Your assignment |
Return every line below exactly, without dropping any.

··· Exercise data

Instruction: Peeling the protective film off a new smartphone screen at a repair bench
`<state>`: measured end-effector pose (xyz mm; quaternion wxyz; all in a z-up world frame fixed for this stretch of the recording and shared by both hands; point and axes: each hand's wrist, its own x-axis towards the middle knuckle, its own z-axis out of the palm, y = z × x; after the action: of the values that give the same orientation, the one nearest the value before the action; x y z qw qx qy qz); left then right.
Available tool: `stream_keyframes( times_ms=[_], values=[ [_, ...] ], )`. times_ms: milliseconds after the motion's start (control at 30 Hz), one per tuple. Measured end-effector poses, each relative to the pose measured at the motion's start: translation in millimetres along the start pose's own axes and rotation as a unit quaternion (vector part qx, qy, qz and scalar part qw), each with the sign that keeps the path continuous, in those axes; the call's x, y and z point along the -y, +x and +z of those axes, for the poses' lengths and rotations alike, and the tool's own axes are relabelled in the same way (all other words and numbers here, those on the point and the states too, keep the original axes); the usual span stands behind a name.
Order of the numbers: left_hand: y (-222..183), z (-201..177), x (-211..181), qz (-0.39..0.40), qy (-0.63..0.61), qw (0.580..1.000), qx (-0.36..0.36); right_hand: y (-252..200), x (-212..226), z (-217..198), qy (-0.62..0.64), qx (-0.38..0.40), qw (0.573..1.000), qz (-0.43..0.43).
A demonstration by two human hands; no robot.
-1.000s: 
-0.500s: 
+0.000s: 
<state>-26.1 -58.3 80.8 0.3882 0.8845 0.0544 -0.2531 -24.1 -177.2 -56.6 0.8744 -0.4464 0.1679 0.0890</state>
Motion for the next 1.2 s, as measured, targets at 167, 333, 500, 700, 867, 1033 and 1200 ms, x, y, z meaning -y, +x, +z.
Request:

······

Solution to the problem |
Instruction: Peeling the protective film off a new smartphone screen at a repair bench
`<state>`: measured end-effector pose (xyz mm; quaternion wxyz; all in a z-up world frame fixed for this stretch of the recording and shared by both hands; point and axes: each hand's wrist, its own x-axis towards the middle knuckle, its own z-axis out of the palm, y = z × x; after the action: of the values that give the same orientation, the one nearest the value before the action; x y z qw qx qy qz); left then right.
Available tool: `stream_keyframes( times_ms=[_], values=[ [_, ...] ], )`. times_ms: milliseconds after the motion's start (control at 30 Hz), one per tuple. Measured end-effector poses, each relative to the pose measured at the motion's start: translation in millimetres along the start pose's own axes and rotation as a unit quaternion (vector part qx, qy, qz and scalar part qw), each with the sign that keeps the path continuous, in those axes; the call's x, y and z point along the -y, +x and +z of those axes, for the poses' lengths and rotations alike, and the tool's own axes are relabelled in the same way (all other words and numbers here, those on the point and the states too, keep the original axes); the usual span stands behind a name.
Order of the numbers: left_hand: y (-222..183), z (-201..177), x (-211..181), qz (-0.39..0.40), qy (-0.63..0.61), qw (0.580..1.000), qx (-0.36..0.36); right_hand: y (-252..200), x (-212..226), z (-217..198), qy (-0.62..0.64), qx (-0.38..0.40), qw (0.573..1.000), qz (-0.43..0.43).
A demonstration by two human hands; no robot.
-1.000s: 
-0.500s: 
+0.000s: 
<state>-26.1 -58.3 80.8 0.3882 0.8845 0.0544 -0.2531 -24.1 -177.2 -56.6 0.8744 -0.4464 0.1679 0.0890</state>
Motion for the next 1.2 s, as measured, targets at 167, 333, 500, 700, 867, 1033 and 1200 ms, x, y, z meaning -y, +x, +z.
Request:

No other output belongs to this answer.